*WHAT IS EXPECTED*. Please reproduce all of the data below exactly, leaving each picture out.
════
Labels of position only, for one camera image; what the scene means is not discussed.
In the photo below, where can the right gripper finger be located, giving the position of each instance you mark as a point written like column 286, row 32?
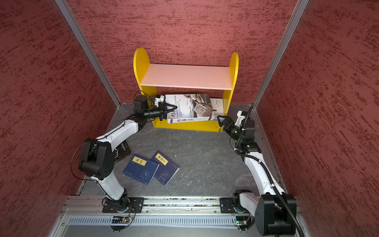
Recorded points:
column 228, row 128
column 223, row 120

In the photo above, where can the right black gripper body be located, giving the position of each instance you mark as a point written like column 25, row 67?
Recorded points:
column 232, row 127

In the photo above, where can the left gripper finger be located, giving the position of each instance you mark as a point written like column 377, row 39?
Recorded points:
column 166, row 112
column 169, row 107

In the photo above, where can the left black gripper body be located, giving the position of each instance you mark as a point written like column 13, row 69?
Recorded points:
column 158, row 112

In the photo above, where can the white book with brown blocks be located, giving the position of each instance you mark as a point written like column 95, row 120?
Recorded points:
column 218, row 108

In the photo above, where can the heritage culture photo book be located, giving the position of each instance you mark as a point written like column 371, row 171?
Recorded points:
column 191, row 108

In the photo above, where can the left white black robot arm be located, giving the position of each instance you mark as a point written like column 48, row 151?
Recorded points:
column 97, row 159

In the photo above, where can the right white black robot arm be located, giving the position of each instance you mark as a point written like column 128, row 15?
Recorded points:
column 273, row 211

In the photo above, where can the yellow pink blue bookshelf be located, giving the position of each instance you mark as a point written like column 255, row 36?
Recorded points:
column 150, row 76

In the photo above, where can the black book with gold letters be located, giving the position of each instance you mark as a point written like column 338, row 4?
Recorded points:
column 122, row 151

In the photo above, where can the right dark blue booklet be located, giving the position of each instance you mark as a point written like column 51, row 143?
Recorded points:
column 167, row 168

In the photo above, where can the dark blue booklet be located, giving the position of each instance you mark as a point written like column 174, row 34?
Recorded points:
column 141, row 169
column 167, row 168

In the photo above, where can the left dark blue booklet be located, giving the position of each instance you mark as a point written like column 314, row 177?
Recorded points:
column 141, row 169

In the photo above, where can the right green circuit board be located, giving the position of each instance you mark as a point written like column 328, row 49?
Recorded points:
column 243, row 223

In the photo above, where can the green circuit board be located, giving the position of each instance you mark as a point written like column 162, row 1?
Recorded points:
column 243, row 223
column 121, row 220

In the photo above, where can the left green circuit board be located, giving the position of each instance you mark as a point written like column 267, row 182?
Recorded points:
column 121, row 220

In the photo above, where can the right corner aluminium profile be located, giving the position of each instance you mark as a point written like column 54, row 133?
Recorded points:
column 290, row 28

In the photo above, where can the corner aluminium profile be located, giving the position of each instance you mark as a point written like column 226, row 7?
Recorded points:
column 290, row 28
column 76, row 29

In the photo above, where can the left corner aluminium profile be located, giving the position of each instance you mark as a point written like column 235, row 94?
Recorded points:
column 76, row 29

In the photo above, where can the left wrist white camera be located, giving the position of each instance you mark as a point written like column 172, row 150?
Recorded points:
column 159, row 99

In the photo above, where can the wrist white camera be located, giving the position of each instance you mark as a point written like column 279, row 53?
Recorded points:
column 159, row 99
column 241, row 115

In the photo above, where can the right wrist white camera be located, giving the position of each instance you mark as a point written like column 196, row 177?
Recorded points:
column 241, row 115

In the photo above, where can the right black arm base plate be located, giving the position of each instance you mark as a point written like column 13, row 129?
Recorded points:
column 227, row 206

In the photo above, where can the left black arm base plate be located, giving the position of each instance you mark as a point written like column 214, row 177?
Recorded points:
column 124, row 205

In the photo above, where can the aluminium mounting rail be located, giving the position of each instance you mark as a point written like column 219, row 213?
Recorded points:
column 159, row 205

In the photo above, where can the slotted white cable duct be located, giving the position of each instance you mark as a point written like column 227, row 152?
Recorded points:
column 165, row 221
════
*WRITTEN SOLUTION*.
Labels of position only, for one camera image; what the scene means is not discussed.
In the photo below, where can the right gripper finger be located, giving the position of each instance you mark as a point written like column 286, row 32?
Recorded points:
column 228, row 128
column 223, row 120

In the photo above, where can the right black gripper body be located, giving the position of each instance you mark as a point written like column 25, row 67?
Recorded points:
column 232, row 127

In the photo above, where can the left gripper finger be located, giving the position of each instance you mark as a point written like column 377, row 39?
Recorded points:
column 166, row 112
column 169, row 107

In the photo above, where can the left black gripper body be located, giving the position of each instance you mark as a point written like column 13, row 69?
Recorded points:
column 158, row 112

In the photo above, where can the white book with brown blocks be located, giving the position of each instance you mark as a point written like column 95, row 120?
Recorded points:
column 218, row 108

In the photo above, where can the heritage culture photo book be located, giving the position of each instance you mark as a point written like column 371, row 171?
Recorded points:
column 191, row 108

In the photo above, where can the left white black robot arm be located, giving the position of each instance you mark as a point written like column 48, row 151?
Recorded points:
column 97, row 159

In the photo above, where can the right white black robot arm be located, giving the position of each instance you mark as a point written like column 128, row 15?
Recorded points:
column 273, row 211

In the photo above, where can the yellow pink blue bookshelf be located, giving the position of each instance you mark as a point written like column 255, row 36?
Recorded points:
column 150, row 76

In the photo above, where can the black book with gold letters be located, giving the position of each instance you mark as a point written like column 338, row 4?
Recorded points:
column 122, row 151

In the photo above, where can the right dark blue booklet be located, giving the position of each instance you mark as a point written like column 51, row 143?
Recorded points:
column 167, row 168

In the photo above, where can the dark blue booklet be located, giving the position of each instance you mark as a point written like column 174, row 34?
Recorded points:
column 141, row 169
column 167, row 168

In the photo above, where can the left dark blue booklet be located, giving the position of each instance you mark as a point written like column 314, row 177?
Recorded points:
column 141, row 169

In the photo above, where can the right green circuit board be located, giving the position of each instance you mark as a point written like column 328, row 49?
Recorded points:
column 243, row 223

In the photo above, where can the green circuit board be located, giving the position of each instance you mark as a point written like column 162, row 1?
Recorded points:
column 243, row 223
column 121, row 220

In the photo above, where can the left green circuit board be located, giving the position of each instance you mark as a point written like column 267, row 182?
Recorded points:
column 121, row 220

In the photo above, where can the right corner aluminium profile be located, giving the position of each instance you mark as a point written like column 54, row 133?
Recorded points:
column 290, row 28

In the photo above, where can the corner aluminium profile be located, giving the position of each instance you mark as a point written like column 226, row 7?
Recorded points:
column 290, row 28
column 76, row 29

In the photo above, where can the left corner aluminium profile be located, giving the position of each instance you mark as a point written like column 235, row 94?
Recorded points:
column 76, row 29

In the photo above, where can the left wrist white camera be located, giving the position of each instance you mark as a point written like column 172, row 150?
Recorded points:
column 159, row 99

In the photo above, where can the wrist white camera be located, giving the position of each instance you mark as a point written like column 279, row 53?
Recorded points:
column 159, row 99
column 241, row 115

In the photo above, where can the right wrist white camera be located, giving the position of each instance you mark as a point written like column 196, row 177?
Recorded points:
column 241, row 115

In the photo above, where can the right black arm base plate be located, giving the position of each instance you mark as a point written like column 13, row 129?
Recorded points:
column 227, row 206

In the photo above, where can the left black arm base plate be located, giving the position of each instance you mark as a point written like column 214, row 177?
Recorded points:
column 124, row 205

In the photo above, where can the aluminium mounting rail be located, giving the position of each instance you mark as a point written like column 219, row 213?
Recorded points:
column 159, row 205

In the photo above, where can the slotted white cable duct be located, giving the position of each instance you mark as a point written like column 227, row 152?
Recorded points:
column 165, row 221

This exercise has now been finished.